Вначале нас было человек 5-7. Но мы шли по нашей Ворошиловке, и к нам примыкали дети из дома напротив, из двора на углу… Словом, когда мы спустились к Оке, нас было человек 30, не меньше. И чем ближе подходили мы к нашему огороду, тем мучительнее сверлила меня жуткая мысль: мама с папой, не разгибаясь, работали – копали, сажали, пололи, а я веду эту «Мамаеву орду», которая в момент уничтожит результаты их трудов… И за себя было обидно: я ведь тоже работала, даже пальцы обрезала острой травинкой, когда полола редиску. Порез давно зажил, но теперь мне казалось, что пальцы страшно болят, и вот-вот на месте розового шрамика покажется кровь… Поэтому я намётанным глазом выделила ближайшую богатую, ухоженную полоску и ткнула пальцем: вот!
Что тут началось!.. Дети обрывали незрелые стручки гороха вместе с цветущими побегами, выдёргивали тоненькие хвостики моркови, едва округлившуюся репку, застарелую, до деревянного жёсткую, в ствол пошедшую редиску… Вмиг орда, как стая саранчи, покрыла весь участок, прихватывая граничащие с ним соседние...
- Атас! - вдруг дико завизжал Колька, и я увидела человека,
который бежал к нам со стороны города. Он бежал молча, и это было
страшнее всего. С воплями мы рванули врассыпную. Человек достиг участка и остановился, словно не зная, за кем из нас погнаться.Это был пожилой грузный мужчина, и он тяжело дышал, открыв рот и держась за сердце. Мы, затаившись в бурьяне, ждали, в какую сторону он побежит, и мне хорошо было видно его растерянное лицо.Но он не погнался ни за кем. Сел на межу, тупо глядя перед собой.

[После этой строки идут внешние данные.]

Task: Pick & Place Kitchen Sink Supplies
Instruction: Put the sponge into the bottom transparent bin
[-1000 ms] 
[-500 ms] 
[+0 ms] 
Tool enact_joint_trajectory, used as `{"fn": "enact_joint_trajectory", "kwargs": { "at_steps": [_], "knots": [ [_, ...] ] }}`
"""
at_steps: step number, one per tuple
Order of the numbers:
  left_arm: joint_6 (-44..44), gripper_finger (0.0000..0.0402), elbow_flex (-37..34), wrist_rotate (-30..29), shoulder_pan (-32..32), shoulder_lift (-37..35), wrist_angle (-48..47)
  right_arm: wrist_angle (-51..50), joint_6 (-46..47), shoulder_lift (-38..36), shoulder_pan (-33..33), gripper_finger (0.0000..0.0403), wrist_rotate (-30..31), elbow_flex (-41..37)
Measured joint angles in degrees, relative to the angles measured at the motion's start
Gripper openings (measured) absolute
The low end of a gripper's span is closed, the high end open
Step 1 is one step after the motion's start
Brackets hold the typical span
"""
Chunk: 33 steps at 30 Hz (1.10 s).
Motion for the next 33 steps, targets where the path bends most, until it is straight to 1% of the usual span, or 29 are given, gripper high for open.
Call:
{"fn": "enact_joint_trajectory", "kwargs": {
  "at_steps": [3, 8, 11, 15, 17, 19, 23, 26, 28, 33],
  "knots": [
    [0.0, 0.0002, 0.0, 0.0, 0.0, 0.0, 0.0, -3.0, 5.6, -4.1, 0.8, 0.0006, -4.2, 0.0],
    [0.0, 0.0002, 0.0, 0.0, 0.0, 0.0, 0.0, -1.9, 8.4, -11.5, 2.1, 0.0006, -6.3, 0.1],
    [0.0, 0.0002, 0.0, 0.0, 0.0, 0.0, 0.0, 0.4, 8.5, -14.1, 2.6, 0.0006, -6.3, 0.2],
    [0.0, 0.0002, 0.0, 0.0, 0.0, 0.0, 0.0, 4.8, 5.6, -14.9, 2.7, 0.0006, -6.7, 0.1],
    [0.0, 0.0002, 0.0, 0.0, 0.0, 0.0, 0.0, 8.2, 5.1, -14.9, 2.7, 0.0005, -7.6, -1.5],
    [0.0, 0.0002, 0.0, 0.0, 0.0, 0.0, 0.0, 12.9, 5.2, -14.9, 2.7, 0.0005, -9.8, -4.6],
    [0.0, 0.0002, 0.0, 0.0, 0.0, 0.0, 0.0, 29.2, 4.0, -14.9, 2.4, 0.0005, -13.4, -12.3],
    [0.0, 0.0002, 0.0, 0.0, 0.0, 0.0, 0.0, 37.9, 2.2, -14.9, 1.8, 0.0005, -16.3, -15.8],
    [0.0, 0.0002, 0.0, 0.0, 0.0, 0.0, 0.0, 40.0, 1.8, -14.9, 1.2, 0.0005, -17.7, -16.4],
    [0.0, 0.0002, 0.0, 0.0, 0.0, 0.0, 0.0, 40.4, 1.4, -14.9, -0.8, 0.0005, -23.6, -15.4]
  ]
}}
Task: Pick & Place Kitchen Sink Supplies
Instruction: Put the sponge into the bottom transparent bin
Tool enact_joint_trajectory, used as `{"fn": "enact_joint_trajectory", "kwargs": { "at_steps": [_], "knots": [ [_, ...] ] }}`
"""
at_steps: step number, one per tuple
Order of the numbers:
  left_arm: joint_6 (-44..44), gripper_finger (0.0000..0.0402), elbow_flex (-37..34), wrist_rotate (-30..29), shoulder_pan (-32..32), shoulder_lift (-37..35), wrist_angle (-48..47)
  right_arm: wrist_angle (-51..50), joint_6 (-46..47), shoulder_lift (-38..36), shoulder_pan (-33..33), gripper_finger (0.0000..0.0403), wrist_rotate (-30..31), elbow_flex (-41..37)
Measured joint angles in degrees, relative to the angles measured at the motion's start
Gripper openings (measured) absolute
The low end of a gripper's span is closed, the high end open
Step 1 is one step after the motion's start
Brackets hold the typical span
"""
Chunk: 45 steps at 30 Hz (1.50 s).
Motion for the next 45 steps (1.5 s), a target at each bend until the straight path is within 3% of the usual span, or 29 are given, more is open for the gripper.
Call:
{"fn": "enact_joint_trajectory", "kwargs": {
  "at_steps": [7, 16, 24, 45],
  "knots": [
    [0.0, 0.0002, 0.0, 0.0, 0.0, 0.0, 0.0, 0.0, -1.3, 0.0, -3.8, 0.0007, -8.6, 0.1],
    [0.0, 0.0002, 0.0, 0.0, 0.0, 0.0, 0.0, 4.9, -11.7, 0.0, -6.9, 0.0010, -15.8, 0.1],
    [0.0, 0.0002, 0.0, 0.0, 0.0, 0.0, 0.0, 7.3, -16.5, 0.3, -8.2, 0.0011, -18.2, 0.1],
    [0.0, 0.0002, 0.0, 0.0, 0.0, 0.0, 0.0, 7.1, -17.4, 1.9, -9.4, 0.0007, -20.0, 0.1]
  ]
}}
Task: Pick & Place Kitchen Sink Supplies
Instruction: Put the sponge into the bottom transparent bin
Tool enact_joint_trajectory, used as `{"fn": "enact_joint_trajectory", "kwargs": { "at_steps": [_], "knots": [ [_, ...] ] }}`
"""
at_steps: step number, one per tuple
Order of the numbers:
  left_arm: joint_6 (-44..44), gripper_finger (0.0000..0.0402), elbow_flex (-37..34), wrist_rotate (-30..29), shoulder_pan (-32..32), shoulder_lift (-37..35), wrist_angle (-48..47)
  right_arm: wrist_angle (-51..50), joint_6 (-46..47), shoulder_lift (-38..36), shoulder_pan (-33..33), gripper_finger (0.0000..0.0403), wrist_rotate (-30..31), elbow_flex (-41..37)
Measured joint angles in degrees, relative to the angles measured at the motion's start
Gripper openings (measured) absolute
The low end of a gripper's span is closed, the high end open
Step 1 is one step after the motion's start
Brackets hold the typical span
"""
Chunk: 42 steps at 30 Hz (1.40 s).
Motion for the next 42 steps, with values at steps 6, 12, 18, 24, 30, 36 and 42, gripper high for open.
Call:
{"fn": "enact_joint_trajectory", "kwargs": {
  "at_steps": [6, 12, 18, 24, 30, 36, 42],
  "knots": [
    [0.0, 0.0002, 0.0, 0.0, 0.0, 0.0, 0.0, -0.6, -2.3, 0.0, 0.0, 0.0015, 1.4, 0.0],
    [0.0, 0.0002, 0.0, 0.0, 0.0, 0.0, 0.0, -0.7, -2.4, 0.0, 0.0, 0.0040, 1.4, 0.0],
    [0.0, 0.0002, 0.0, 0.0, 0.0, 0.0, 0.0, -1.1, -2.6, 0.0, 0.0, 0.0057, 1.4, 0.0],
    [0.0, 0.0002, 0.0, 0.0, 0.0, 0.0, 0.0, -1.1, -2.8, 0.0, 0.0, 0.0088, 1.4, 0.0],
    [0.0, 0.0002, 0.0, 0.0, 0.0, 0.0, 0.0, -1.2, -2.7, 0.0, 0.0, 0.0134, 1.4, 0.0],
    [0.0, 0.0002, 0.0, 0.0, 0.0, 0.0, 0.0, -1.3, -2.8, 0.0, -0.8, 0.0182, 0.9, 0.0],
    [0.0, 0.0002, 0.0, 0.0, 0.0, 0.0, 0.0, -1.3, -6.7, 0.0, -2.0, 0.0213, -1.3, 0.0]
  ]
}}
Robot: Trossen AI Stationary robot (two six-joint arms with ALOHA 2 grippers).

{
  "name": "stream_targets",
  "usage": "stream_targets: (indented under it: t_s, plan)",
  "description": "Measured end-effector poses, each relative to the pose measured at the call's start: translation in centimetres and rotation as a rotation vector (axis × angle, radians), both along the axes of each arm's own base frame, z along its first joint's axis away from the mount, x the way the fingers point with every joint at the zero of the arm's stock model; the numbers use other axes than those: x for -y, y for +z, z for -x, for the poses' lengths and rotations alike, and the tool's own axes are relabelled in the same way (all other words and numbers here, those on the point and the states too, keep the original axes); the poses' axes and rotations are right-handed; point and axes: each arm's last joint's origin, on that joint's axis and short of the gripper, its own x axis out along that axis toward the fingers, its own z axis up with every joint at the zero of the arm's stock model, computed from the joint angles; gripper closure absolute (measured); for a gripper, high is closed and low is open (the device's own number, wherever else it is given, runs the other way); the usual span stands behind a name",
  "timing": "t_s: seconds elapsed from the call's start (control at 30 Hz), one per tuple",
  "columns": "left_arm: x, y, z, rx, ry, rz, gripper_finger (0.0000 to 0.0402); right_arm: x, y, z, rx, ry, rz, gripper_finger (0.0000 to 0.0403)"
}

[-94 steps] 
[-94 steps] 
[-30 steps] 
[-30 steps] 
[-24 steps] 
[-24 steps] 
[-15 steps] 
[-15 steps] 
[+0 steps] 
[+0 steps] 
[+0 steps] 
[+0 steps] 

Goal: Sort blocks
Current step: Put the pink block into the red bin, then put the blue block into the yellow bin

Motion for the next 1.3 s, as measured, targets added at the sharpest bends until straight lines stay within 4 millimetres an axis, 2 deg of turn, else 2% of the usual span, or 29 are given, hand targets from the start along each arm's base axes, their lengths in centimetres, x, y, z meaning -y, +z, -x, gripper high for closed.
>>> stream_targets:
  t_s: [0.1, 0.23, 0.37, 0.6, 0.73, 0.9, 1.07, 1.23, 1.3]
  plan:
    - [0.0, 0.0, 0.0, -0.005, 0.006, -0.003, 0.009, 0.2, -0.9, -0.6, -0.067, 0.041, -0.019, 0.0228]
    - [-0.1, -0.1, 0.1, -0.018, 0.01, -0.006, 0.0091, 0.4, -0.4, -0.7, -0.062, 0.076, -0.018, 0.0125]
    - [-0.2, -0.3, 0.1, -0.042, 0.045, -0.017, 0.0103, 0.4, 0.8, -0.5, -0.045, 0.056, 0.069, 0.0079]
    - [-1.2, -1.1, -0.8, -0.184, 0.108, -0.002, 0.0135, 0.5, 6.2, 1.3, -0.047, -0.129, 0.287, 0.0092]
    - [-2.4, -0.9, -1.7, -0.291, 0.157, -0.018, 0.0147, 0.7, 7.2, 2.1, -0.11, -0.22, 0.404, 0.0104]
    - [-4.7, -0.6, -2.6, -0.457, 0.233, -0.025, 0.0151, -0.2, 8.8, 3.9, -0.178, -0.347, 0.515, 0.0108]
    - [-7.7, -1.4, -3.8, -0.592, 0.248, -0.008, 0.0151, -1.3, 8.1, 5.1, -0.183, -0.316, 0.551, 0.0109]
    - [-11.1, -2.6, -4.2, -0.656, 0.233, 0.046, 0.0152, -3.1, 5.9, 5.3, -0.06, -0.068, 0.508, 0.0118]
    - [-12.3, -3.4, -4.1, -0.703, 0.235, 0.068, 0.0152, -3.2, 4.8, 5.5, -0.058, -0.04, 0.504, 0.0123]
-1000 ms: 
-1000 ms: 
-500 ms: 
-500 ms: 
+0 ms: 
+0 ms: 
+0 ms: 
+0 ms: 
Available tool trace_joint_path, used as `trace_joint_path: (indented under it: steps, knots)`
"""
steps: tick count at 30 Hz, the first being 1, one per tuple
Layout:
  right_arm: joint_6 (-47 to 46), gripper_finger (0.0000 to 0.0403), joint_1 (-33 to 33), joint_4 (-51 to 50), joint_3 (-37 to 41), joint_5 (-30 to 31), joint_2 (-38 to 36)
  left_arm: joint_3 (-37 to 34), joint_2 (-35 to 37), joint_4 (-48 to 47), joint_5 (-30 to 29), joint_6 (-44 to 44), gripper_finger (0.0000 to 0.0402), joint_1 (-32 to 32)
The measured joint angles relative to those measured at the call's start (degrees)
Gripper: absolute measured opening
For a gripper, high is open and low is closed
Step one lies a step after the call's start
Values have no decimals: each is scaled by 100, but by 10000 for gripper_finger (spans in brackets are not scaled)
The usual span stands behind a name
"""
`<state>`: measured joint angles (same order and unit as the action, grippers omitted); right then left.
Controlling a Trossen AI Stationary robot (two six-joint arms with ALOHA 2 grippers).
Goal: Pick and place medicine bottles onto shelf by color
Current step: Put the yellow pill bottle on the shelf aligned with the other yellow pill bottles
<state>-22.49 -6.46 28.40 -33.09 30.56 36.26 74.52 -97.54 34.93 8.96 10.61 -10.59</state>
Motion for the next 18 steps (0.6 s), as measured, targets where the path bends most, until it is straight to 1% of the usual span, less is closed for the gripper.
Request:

       Через пару дней отец, вернувшись вечером с огорода, сказал маме:
       - Представляешь, Фомича обчистили! Весь участок. И не то чтобы¬ украли много - что там красть!- а вытоптали, переломали, перепортили... А он ведь больной человек, одинокий, ему огород обработать - тяжкий труд!
       - Надо же! - возмутилась мама. - Какие мерзавцы! А кто, неизвестно?
       - Он сам их и спугнул. Говорит - целая стайка совсем маленьких детей. Увидели его и разбежались.
       - И кем они вырастут, такие дети?.. - вздохнула мама.
       Потом я долго под любыми предлогами уклонялась от похода на огород с родителями, хотя очень любила и эти два клочка земли, и мое царство — старицу, и Оку, куда мы ходили купаться после работы: боялась, что встречу Фомича, и он узнает меня. Наконец сообразила, что он, конечно, никого не мог запомнить из той мелюзги, которая прыснула у него из-под ног в разные стороны, и решилась пойти.
       Фомич копался на своем участке. Папа окликнул его:
       - Здоров будь, старина! Как, утешился?
Фомич поднял голову, и я быстро отвела глаза, чтобы не видеть его доброго усталого лица.
       - Что с них взять - несмышленыши, - ответил он, но голос его выдавал обиду. - Зато картошка уцелела.